The Jersey Woman Who’s a Cory Booker Threat

Sheila Oliver isn’t going to make this easy for him.

Conventional wisdom gives the telegenic Newark Mayor Cory Booker the edge, the most recent poll looking much like a rabbit-and-turtle race where Booker nabs more than 50 percent of the vote compared to comical single digits for the competition. Coughing up the dust of Cory’s Road Runner advantage are longtime Congressmen Frank Pallone (D-NJ) and Rush Holt (D), each receiving 10 percent and nine percent respectively in a Quinnipiac University Poll and a flatulent nine or … these numbers aren’t even worth mentioning because they barely register.

Funniest thing is Pallone actually has more than half as much money as Booker does in the war chest: a healthy $3.6 million compared to the Newark boy wonder’s crack-the-ice $1.6 million. On the surface, that could seem problematic for Booker, but maybe not, considering the name recognition he’s amassed statewide through energetic tweeting, his demolition overhaul of the once-hopeless Newark, and a national celebrity that makes him a political Kanye to President Obama’s Jay-Z. But, who is Frank Pallone?

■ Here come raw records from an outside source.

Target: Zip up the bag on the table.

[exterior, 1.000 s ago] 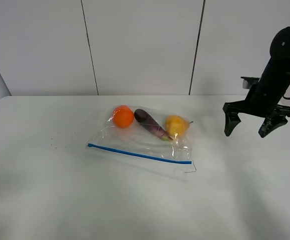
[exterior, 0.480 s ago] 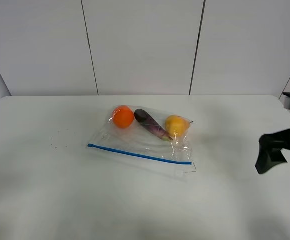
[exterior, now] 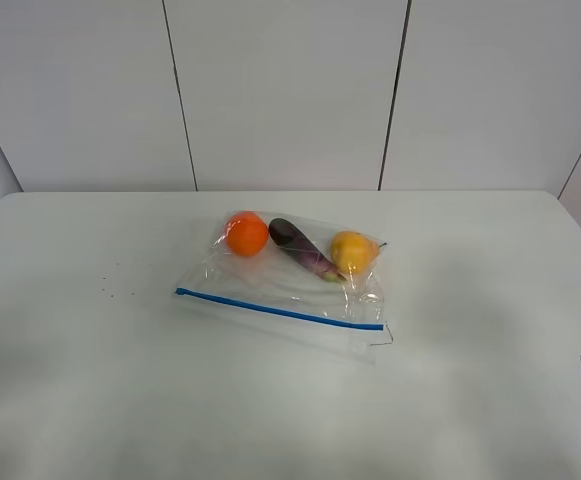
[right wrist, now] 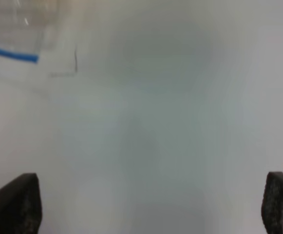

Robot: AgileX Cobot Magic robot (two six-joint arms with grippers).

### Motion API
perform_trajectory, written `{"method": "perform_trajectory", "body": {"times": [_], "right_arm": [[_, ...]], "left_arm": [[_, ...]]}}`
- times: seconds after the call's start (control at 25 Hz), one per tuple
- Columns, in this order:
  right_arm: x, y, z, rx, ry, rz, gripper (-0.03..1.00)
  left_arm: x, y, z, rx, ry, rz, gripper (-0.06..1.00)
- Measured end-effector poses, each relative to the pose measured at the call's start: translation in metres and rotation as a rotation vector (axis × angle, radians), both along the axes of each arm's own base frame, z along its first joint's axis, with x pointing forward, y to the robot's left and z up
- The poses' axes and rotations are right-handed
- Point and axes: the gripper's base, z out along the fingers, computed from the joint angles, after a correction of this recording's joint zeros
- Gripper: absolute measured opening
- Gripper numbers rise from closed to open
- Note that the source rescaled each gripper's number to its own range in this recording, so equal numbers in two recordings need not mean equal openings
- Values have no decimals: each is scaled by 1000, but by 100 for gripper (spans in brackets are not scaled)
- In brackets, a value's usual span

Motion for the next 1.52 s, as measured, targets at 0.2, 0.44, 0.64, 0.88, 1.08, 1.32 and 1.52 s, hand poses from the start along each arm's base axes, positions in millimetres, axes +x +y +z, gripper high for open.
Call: {"method": "perform_trajectory", "body": {"times": [0.2, 0.44, 0.64, 0.88, 1.08, 1.32, 1.52], "right_arm": [[-35, -4, 4, 0, -206, -26, 100], [-61, -6, 5, 7, -375, -47, 100], [-63, -7, 5, 4, -383, -49, 100], [-62, -6, 5, 6, -379, -48, 100], [-62, -6, 5, 8, -380, -50, 100], [-62, -6, 5, 7, -382, -59, 100], [-62, -6, 5, 7, -381, -59, 100]], "left_arm": [[0, 0, 0, 0, 0, 0, 93], [0, 0, 0, 0, 0, 0, 93], [0, 0, 0, 0, 0, 0, 93], [0, 0, 0, 0, 0, 0, 93], [0, 0, 0, 0, 0, 0, 93], [0, 0, 0, 0, 0, 0, 93], [0, 0, 0, 0, 0, 0, 93]]}}
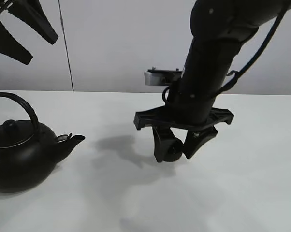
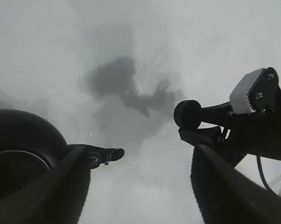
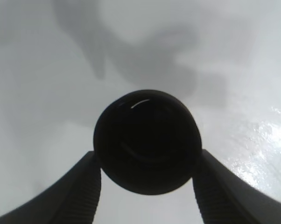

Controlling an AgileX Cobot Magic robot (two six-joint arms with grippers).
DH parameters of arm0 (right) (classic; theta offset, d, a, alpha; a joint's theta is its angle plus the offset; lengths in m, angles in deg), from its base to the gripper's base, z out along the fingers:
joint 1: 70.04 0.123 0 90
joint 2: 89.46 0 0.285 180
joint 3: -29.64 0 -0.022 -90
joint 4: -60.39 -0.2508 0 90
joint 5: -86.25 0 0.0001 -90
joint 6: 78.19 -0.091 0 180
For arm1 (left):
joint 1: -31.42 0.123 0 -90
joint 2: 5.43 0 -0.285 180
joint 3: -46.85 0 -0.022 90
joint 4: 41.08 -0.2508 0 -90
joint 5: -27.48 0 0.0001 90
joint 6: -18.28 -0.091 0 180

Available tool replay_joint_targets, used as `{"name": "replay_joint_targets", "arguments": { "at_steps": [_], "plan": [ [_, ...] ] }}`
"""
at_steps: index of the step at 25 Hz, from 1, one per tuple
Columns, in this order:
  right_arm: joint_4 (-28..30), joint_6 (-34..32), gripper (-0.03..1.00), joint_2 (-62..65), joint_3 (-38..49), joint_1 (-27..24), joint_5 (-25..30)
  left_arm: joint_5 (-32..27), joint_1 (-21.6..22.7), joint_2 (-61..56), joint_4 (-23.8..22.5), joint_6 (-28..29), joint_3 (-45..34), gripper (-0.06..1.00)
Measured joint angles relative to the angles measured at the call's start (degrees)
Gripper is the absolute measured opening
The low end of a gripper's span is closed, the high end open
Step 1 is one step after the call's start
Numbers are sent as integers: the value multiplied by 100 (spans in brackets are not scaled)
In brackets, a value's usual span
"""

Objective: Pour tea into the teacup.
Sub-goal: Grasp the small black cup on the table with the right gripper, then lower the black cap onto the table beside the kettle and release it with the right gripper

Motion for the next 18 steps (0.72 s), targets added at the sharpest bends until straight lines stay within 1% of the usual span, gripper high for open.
{"name": "replay_joint_targets", "arguments": {
  "at_steps": [2,5,9,14,18],
  "plan": [
    [-22,0,39,12,-230,100,66,17,0,0,0,0,0,46],
    [-24,5,39,12,-496,385,87,43,0,0,0,0,0,46],
    [-46,16,39,12,-605,763,47,80,0,0,0,0,0,46],
    [-64,16,39,-204,-611,1054,-162,81,0,0,0,0,0,46],
    [-103,16,39,-522,-611,1129,-440,81,0,0,0,0,0,46]
  ]
}}
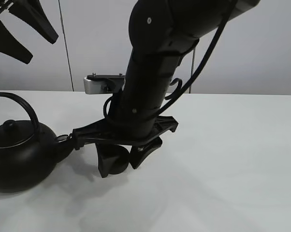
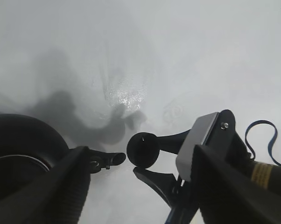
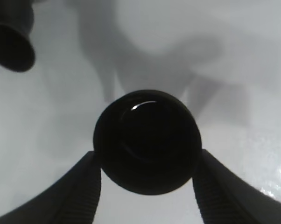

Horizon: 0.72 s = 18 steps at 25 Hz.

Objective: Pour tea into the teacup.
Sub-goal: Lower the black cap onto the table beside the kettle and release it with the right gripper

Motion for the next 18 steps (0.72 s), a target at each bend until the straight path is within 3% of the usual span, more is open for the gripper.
{"name": "replay_joint_targets", "arguments": {
  "at_steps": [6,14,18],
  "plan": [
    [44,-13,39,-343,0,0,-382,12,0,0,0,0,0,46],
    [44,-12,39,-406,0,0,-456,13,0,0,0,0,0,46],
    [19,-12,45,-406,0,0,-451,13,0,0,0,0,0,46]
  ]
}}
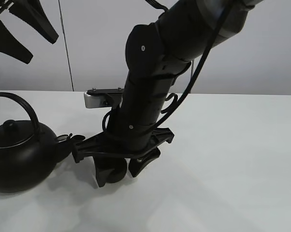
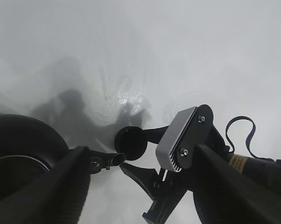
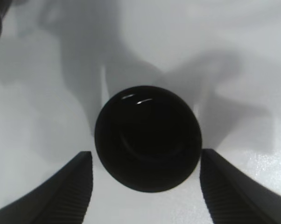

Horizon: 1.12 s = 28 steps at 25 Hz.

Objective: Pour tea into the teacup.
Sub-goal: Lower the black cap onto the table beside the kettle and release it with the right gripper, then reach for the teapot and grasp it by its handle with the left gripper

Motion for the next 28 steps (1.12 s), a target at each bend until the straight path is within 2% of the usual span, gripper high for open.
{"name": "replay_joint_targets", "arguments": {
  "at_steps": [4,11,19,23,28],
  "plan": [
    [-5,0,48,0,0,0,30,0,0,0,0,0,0,46],
    [-54,0,48,78,0,0,82,0,0,0,0,0,0,46],
    [-18,-4,48,748,0,-79,207,5,0,0,1,0,0,46],
    [112,-28,48,1148,0,-424,436,41,0,0,1,0,0,46],
    [548,-96,48,1821,0,-1159,726,138,0,0,1,0,0,46]
  ]
}}
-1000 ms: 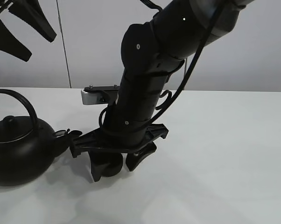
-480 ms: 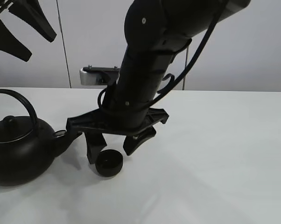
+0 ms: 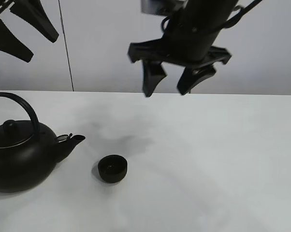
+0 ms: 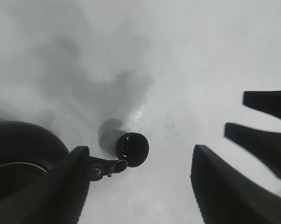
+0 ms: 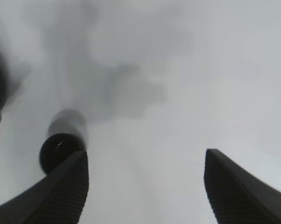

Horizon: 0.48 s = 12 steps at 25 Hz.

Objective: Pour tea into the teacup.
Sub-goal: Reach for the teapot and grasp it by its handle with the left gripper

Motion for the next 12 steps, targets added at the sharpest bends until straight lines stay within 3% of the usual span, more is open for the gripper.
{"name": "replay_joint_targets", "arguments": {
  "at_steps": [5,12],
  "plan": [
    [596,-40,48,727,0,-1022,203,38,0,0,0,0,0,46],
    [1609,-28,48,1745,0,-2945,846,39,0,0,0,0,0,46]
  ]
}}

In the crowded field that is the New Jersey Senate race, money may not matter as much as profile—hence Booker could defy conventions in the expensive tri-state Jersey/Philly/New York media market.

The very sudden death of Sen. Frank Lautenberg may have ripped across the Garden State electoral landscape and offered new advantages for Booker—namely the lack of an old chastising Uncle Frank smacking Booker’s hairless neck line. Gov. Chris Christie may have given Booker a solid by scheduling the super-early August 16th primary and October 16th general election, thereby giving any opposition in the crowded Democratic field very little time for mobilization, but that was all about Christie and other factors.

Trenton’s overweight lover is a masterful pol who weaves plays for his own short-term gain and long-term viability. Even though he’s double-digits ahead of his re-election rival state Sen. Barbara Buono, he sets the calendar to make double sure he crushes her rather than risk an unplanned wave of Democratic voters shrugging off any goodwill claimed from Superstorm Sandy and walks along the Jersey beaches with Obama. And sources point to the shadowy, clever hand of Jersey political Jedi Steve Adubato Sr. in the mix, the longtime broker and quiet Christie supporter easing the way for Booker’s Senate win so he can ease the path for the next and first Latino mayor of Newark, city councilman Anibal Ramos.

Still: Why the beads of sweat on Booker’s bald brow? The Newark Mayor shouldn’t take any of this for granted—if he’s really as smart as they say. Observers were stunned by the unexpected bid from Assembly Speaker Sheila Oliver (D-Essex)—a crafty, holds-no-tongue North Jersey political queen and former teacher. Booker was supposed to have been the only African-American in the race. And while the Speaker’s entrance may appear quixotic at best, it could open up a can of stink for Booker particularly as it 1) relates to the black vote and 2) impacts his ability to charm the rest of North Jersey outside of Newark.

Consequently, Oliver may hold the key to her home of Essex County—which, incidentally, holds Newark. It is the most densely populated county behind Hudson County neighboring New York City, holding some 800,000 residents and a piggy bank of crucial voting blocs. No one can win statewide in Jersey without Essex, and the entrance of Oliver just made that plan a lot more difficult for Booker.

Oliver, a very public Booker-hater, represents old guard black politicos who still wield considerable clout. Booker can’t win without Jersey’s black vote, which accounts for nearly 20 percent of the overall state electorate, and Oliver is making it very clear that she won’t make it easy. And while the Speaker could be driven by anti-Booker animus and an urge to finally school the young gun Mayor—whom she has disagreed with on everything from public school reform to urban “redevelopment” (Oliver believes Booker has merely made Newark into a gentrification playground)—this is a move to ensure her own long-term relevance and survival on the state stage.

In Jersey, the politics are complicated and unpredictable, with the map constantly being altered and the alliances constantly shifting. It’s never what it seems. You never know what’s really happening behind the scenes: Pallone could be nudging Oliver along to upend Booker in Essex; someone in Obama-land could still be holding a grudge over the fast-talking Mayor’s infamous Meet the Press flap in 2012.

It’s not locked, yet. How much Oliver plays having nothing to lose could very well determine the trajectory of the race.